Since moving from Thessaloniki eight years ago, Gavrilakis, 44, and his colleagues have preserved icons, frescos and paintings in 25 Greek Orthodox churches in the city, he said.
Their latest job restoring artifacts including a 16th century depiction of the Transfiguration of Jesus Christ took longer than planned due to coronavirus-related restrictions.
Throughout the city's Christian Byzantine and then Muslim Ottoman history, before Turkey's modern republic, many such religious and cultural works were damaged or lost in war or abandonment, or altered by less-skilled painters.

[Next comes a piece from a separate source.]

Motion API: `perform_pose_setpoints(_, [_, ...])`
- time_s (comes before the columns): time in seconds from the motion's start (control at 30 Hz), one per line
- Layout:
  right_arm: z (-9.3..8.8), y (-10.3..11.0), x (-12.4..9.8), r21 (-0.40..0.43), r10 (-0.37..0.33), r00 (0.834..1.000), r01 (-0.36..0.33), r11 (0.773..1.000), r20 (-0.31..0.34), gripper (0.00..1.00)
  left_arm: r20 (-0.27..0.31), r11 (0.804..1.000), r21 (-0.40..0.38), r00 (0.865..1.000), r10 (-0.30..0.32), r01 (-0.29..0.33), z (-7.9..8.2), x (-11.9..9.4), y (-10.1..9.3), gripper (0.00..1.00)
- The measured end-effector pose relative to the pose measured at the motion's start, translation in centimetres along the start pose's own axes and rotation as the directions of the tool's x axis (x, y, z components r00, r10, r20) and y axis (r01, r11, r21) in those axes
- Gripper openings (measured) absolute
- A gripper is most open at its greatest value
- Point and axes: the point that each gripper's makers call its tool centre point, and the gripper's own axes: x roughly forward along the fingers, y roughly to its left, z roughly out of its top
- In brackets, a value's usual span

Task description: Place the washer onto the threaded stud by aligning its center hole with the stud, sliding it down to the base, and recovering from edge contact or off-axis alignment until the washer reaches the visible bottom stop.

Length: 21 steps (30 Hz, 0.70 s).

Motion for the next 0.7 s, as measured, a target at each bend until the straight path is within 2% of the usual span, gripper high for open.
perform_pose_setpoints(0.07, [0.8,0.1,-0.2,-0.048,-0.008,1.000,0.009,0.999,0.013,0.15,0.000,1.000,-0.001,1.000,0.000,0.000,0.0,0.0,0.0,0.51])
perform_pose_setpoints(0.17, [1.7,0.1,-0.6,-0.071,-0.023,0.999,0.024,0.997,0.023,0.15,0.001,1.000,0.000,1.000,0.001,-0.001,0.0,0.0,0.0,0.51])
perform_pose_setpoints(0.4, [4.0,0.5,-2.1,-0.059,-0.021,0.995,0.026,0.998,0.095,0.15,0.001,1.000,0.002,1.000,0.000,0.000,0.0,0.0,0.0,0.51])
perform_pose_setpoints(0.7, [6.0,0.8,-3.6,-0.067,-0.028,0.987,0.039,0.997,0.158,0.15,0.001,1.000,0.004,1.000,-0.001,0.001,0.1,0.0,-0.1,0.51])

Gavrilakis, who gives a lifetime guarantee for his work, said the restoration is meant to send a message of unity and longevity at a time when the pandemic has temporarily kept many worshipers apart.
"The pandemic will pass, in order to fight it we all should remain spiritually united," Gavrilakis said. "Our work on these precious and timeless artifacts will always be there for the people to see it and get inspiration and strength from it."
Turkey's decision last year to convert the famed Hagia Sophia as well as the Chora church, another local Byzantine landmark, into mosques sparked criticism from some church leaders and Western countries. Some experts also worried the conversion could harm frescos and other artifacts in the 6th century Hagia Sophia.
Gavrilakis trained in Italy and Greece, where he had worked on more than 40 churches in the north. In Istanbul the oldest icon he and his team, called Ieri Parakatathiki Labs, have restored is a Fayum portrait from the 2nd or 3rd century B.C.